Abstract: Considering the parametric uncertainties during the landing process of the vertical takeoff and vertical landing launch vehicle, an uncertainty optimization method of sequential optimization and reliability assessment based on nonintrusive polynomial chaos expansion for return trajectory is proposed. First, an optimization model of the return multi-flight-phase trajectory under the nominal conditions is established. Then, considering both robustness and reliability of the trajectory, an optimization model for the return trajectory under uncertainties is established, which consists of the robust optimization objective function, reliability-based path constraints and robust equality constraints. Finally, the robust optimization objective function and robust equality constraints are quantified based on the nonintrusive polynomial chaos expansion method, by which the original stochastic robust optimization problem is transformed into the equivalent deterministic optimization problem in the high dimensional state space. Meanwhile, to improve the evaluation efficiency of path constraints, the most probable point method is improved by using nonintrusive polynomial chaos expansion, and the sequence optimization and reliability assessment strategy are further developed. Numerical results show that the proposed method has good robustness and can meet the requirements of reliability in engineering, and also has high accuracy and efficiency.

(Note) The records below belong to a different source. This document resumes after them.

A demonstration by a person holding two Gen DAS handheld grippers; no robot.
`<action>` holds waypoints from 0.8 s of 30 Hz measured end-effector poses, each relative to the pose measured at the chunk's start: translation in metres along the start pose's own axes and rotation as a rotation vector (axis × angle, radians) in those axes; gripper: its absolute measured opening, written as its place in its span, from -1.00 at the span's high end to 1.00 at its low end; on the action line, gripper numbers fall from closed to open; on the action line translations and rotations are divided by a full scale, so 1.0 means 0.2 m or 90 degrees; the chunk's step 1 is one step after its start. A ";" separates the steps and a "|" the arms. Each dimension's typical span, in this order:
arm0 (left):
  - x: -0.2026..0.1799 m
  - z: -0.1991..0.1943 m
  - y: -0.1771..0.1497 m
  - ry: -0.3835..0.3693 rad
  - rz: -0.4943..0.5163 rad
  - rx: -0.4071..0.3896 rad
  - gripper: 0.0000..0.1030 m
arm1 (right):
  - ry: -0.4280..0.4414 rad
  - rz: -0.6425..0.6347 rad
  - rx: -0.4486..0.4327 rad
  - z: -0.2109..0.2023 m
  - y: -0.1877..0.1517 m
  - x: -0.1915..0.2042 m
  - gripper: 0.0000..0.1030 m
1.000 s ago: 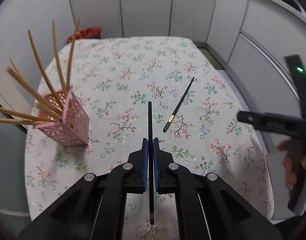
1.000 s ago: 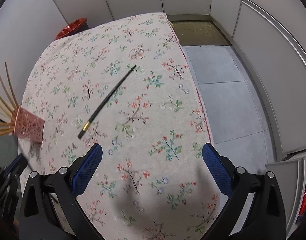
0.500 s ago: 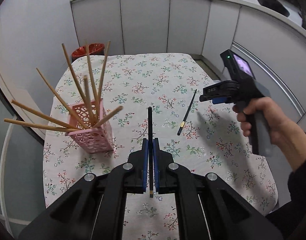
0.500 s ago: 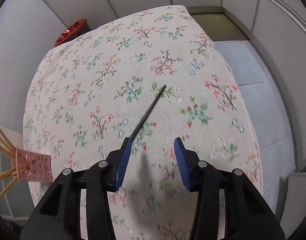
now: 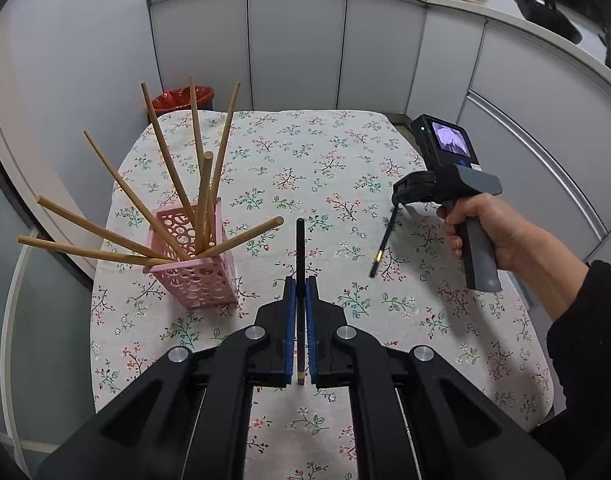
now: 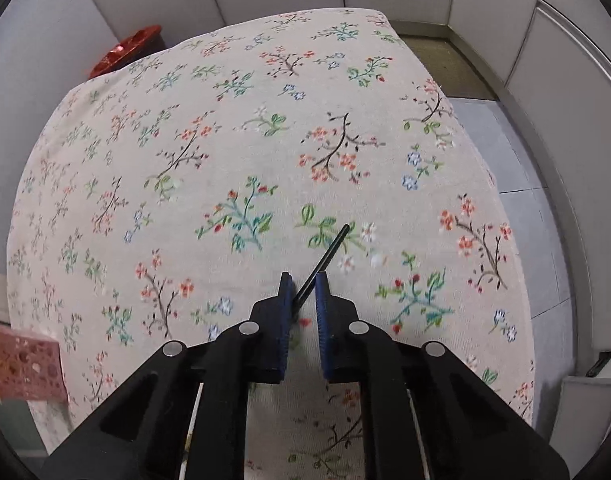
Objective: Organize utensils
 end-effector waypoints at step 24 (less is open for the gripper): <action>0.16 -0.35 0.00 -0.018 -0.066 -0.099 0.91 | 0.107 -0.051 -0.113 -0.66 -0.47 0.26 0.94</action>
Point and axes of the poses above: each gripper's, at about its wrist camera, not at the fingertips, and z roughly the way its jaws point, x to its left, y to its top, the point moved 3 cm from there along z, roughly the way its jaws point, and after that the axes turned 11 degrees about -z, right-handed, at the moved point
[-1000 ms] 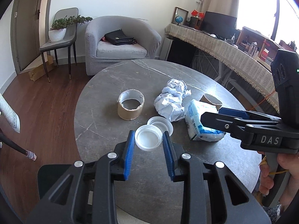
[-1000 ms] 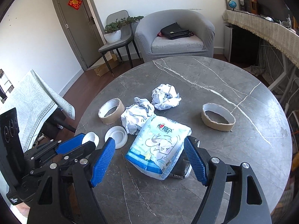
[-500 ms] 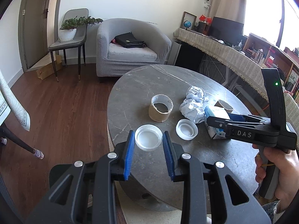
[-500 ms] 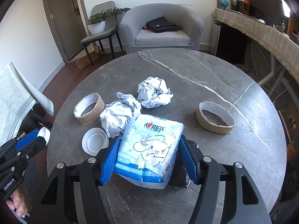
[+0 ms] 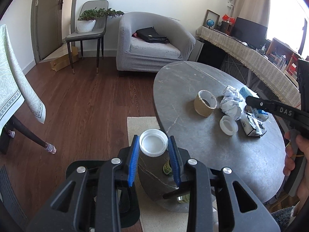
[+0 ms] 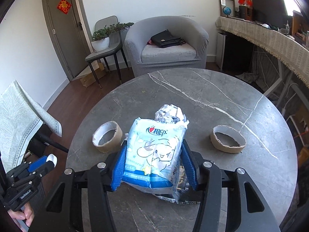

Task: Collect trash
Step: 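Carry the lid and the diaper pack over the dark green bin, then open the left gripper to drop the lid while the right drops the diaper pack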

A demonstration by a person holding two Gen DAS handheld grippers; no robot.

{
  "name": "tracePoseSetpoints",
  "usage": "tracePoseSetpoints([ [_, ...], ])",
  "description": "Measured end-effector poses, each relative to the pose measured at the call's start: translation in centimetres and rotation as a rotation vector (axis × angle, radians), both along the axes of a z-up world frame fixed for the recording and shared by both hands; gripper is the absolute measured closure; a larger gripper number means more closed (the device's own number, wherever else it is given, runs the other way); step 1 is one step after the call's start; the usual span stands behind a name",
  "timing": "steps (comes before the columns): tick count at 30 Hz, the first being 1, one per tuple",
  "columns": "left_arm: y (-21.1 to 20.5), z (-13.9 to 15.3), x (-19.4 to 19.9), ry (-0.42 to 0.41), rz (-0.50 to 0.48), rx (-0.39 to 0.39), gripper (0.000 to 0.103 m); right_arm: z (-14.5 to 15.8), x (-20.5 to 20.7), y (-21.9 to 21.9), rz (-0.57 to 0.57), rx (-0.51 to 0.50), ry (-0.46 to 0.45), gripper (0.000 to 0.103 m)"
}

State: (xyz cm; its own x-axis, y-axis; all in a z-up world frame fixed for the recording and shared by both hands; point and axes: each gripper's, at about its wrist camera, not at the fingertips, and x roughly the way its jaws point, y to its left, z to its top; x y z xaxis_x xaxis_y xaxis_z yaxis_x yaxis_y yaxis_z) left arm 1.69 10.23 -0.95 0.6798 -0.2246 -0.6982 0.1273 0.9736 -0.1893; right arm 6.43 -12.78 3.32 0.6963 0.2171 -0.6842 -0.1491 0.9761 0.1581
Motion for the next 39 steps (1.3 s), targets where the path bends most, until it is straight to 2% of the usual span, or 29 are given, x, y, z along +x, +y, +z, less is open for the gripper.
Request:
tracePoseSetpoints([
  [10, 3.0, -3.5, -0.1, 0.096, 0.021, 0.059, 0.070, 0.7, 0.1, 6.3, 0.140, 0.012, -0.034, 0.049],
  [14, 4.3, -5.8, 0.0, 0.162, 0.028, 0.089, 0.070, 0.3, 0.2, 9.2, 0.204, 0.018, -0.019, 0.049],
  [22, 7.2, -10.6, -0.1, 0.308, 0.045, 0.100, 0.070, -0.6, -0.3, 14.8, 0.326, 0.015, 0.015, 0.049],
  [32, 8.9, -15.4, -1.2, 0.415, 0.024, 0.158, 0.070, -2.6, -0.7, 20.0, 0.423, 0.012, 0.065, 0.049],
  [37, 10.1, -17.0, -1.7, 0.457, 0.031, 0.152, 0.069, -3.7, -0.6, 21.9, 0.448, -0.004, 0.091, 0.049],
  [39, 10.5, -17.6, -1.9, 0.469, 0.033, 0.153, 0.063, -4.3, -0.6, 22.8, 0.457, -0.010, 0.102, 0.049],
])
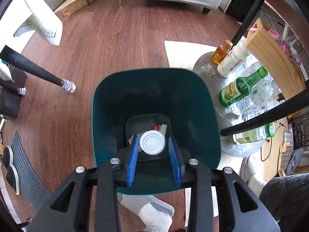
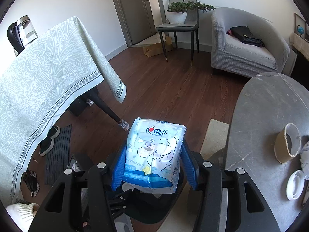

Key words: vertical takeoff and vertical landing launch vehicle, return trajectory, parametric uncertainty, nonintrusive polynomial chaos expansion, stochastic robust optimization, sequential optimization and reliability assessment

CLC Number:

V475.1

ZHAO Jian, HUANG Yuechen, LI Haiyang, HE Xiangyue. Uncertainty optimization for return trajectory of vertical takeoff and vertical landing launch vehicle[J]. ACTA AERONAUTICAET ASTRONAUTICA SINICA, 2021, 42(11): 524829-524829.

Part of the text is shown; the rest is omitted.